In essence, Project Inform was proposing that people with AIDS or HIV infection pursue the same interpretive strategies as do doctors and scientists themselves when they read a scientific journal article: they should weigh the markers of credibility that attest to the validity of scientific claims. Indeed, if anything is surprising about Project Inform's advice, it is the utter conventionality of their assumptions about the telltale indicators of good science. There were no suggestions here, for instance, that forces may sometimes conspire to keep articles out of the prominent journals or that new ideas may spring from unlikely sources. Nor, in the reliance on "objective, measurable indicators," was there any truck with relativist notions about truth being in the eye of the beholder.

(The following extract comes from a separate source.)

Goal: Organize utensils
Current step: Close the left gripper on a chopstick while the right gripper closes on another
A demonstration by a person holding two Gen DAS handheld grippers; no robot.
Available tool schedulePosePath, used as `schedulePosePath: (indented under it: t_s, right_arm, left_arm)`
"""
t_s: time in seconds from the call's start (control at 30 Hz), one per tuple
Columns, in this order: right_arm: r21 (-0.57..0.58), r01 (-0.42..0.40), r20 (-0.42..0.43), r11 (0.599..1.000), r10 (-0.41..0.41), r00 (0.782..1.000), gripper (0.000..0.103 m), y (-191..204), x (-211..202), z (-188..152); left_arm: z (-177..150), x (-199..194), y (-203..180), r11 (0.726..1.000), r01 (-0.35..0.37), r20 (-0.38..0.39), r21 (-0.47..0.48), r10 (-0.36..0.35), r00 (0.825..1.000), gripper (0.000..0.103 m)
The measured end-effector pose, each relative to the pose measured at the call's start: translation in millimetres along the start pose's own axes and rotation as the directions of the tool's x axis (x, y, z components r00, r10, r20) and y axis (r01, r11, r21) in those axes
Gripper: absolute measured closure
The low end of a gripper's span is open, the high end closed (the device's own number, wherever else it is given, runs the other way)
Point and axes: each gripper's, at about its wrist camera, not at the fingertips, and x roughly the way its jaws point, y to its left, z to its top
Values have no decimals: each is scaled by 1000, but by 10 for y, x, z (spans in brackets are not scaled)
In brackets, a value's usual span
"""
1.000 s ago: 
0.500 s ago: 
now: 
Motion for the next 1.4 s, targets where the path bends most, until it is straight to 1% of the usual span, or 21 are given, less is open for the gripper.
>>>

This strategy for the knowledge-empowerment of the movement represented one face of AIDS treatment activism and, indeed, one face of Project Inform. At times, the movement asserted its faith in science (or a particular, positivist conception of it): it believed that "only by following the rules of investigation will we ever be certain of a treatments' [sic ] usefulness. We differ with the scientific establishment mostly in regards to the pace of research and the degree of certainty required before a treatment should be made available."[102] At other times, the movement posed fundamental challenges to the conventional scientific wisdom about who produces knowledge and what social practices ensure its validity. This unresolved tension—between reformist and revolutionary critiques of scientific practice—would surface with regularity in the debates over treatment in the years to come.